Aan dit boek ben ik niet zonder enig scepticisme gestart. Ik geloof immers niet in het gegeven dat er iets bestaat als het archetype van de ideale leider. Dat betekent ook dat er niet direct een manier bestaat waarop je best met leiders communiceert. Ik vroeg me dan ook af hoe Noël Slangen uit dat amalgaam van leiderstypes een boek van 168 pagina’s zou kunnen destilleren. De titel van het boek is uiteraard bewust provocerend opgevat. Niet weinig mensen zullen niet weinig last hebben van het gebruik van terminologie ‘reus’ als het gaat over mensen van vlees en bloed die leiding geven. En toch… Ik heb het boek in twee leesbeurten uitgelezen. Vrij snel had ik daarbij zelf een ‘reus’ voor ogen waarmee ik in het verleden nog samengewerkt heb. En het dient gezegd: al snel zat ik met de glimlach te lezen omdat enige elementen van herkenning mij niet vreemd waren. Een bloemlezing daarvan wil ik u niet onthouden…
Niet iedere leider is een ‘reus’ volgens Slangen. ‘Reuzen’ herken je aan drie dingen: (1) ze hebben een vermogen om mensen mee te krijgen, (2) ze gaan als dat moet tegen de stroom in en (3) ze kunnen verrassen met kennis en inzicht. Dat onderscheidt hen van ‘dwergen op stelten’ die vooral veel belang hechten aan formaliteiten (titel, aanspreking, aparte parkeerplaats,…), die conservatief zijn en een gebrek aan verantwoordelijkheid als er iets fout gaat.
Dat ‘reuzen’ spelen met macht is wel duidelijk. Echte leiders gebruiken die echter met mate. Macht neemt immers meestal af bij veelvuldig gebruik. Dat heeft nogal wat implicaties voor hun medewerkers, i.e. ze moeten zelf hun plaats opeisen en verdedigen. Dat betekent alvast niet dat ze elk idee van de ‘reus’ moeten oppikken. Het is vooral zaak om de waardevolle ideeën op te pikken. Je mag leiders niet blindelings volgen en dat verwachten ze ook niet.

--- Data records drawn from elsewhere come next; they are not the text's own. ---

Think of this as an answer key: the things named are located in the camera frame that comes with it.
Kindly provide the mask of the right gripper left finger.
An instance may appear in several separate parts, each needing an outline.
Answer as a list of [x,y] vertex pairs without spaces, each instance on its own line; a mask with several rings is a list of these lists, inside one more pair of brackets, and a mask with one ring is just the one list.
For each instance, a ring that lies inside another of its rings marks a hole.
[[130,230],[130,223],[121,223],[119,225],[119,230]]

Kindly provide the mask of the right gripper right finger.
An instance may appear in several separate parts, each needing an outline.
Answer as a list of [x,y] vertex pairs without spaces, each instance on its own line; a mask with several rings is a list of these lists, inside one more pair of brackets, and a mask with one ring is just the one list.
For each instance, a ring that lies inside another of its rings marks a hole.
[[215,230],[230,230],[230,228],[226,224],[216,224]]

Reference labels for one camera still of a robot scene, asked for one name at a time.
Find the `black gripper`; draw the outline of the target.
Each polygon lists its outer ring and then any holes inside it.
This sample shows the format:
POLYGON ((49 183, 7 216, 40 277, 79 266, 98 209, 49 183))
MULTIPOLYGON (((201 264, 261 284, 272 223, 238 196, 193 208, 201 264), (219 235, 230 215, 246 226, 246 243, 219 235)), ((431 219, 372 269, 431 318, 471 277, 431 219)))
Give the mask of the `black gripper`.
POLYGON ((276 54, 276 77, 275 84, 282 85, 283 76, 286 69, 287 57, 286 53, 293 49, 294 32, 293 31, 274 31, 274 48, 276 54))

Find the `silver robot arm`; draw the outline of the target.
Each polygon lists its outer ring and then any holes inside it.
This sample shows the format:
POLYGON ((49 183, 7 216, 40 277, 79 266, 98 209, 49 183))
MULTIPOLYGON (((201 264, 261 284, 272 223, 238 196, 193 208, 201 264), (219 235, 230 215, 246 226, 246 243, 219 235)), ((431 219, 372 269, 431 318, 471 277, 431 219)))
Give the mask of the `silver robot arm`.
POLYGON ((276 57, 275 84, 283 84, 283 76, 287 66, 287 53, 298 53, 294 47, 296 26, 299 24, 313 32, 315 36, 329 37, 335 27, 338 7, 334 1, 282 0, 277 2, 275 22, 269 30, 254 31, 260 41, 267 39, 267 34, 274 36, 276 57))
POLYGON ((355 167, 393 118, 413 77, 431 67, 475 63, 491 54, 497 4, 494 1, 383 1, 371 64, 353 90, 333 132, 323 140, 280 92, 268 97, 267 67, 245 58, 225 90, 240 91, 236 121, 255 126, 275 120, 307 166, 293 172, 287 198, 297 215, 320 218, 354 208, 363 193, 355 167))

Essentieel voor leiders is hun vooruitziendheid, het continu stellen van ‘wat als’-vragen. Ze kijken daardoor vaak over dagdagelijkse problemen, wat nogal eens tot frustratie leidt bij medewerkers. Ze beseffen immers vaak onvoldoende dat zij over meer informatie beschikken dan die medewerkers. De leider vliegt als het ware richting eindbestemming met de helikopter, zich oriënterend op de grote kustlijnen en gebergtes. De medewerker gaat te voet en vraagt zich aan het eerst kruispunt af welke richting zij moet volgen.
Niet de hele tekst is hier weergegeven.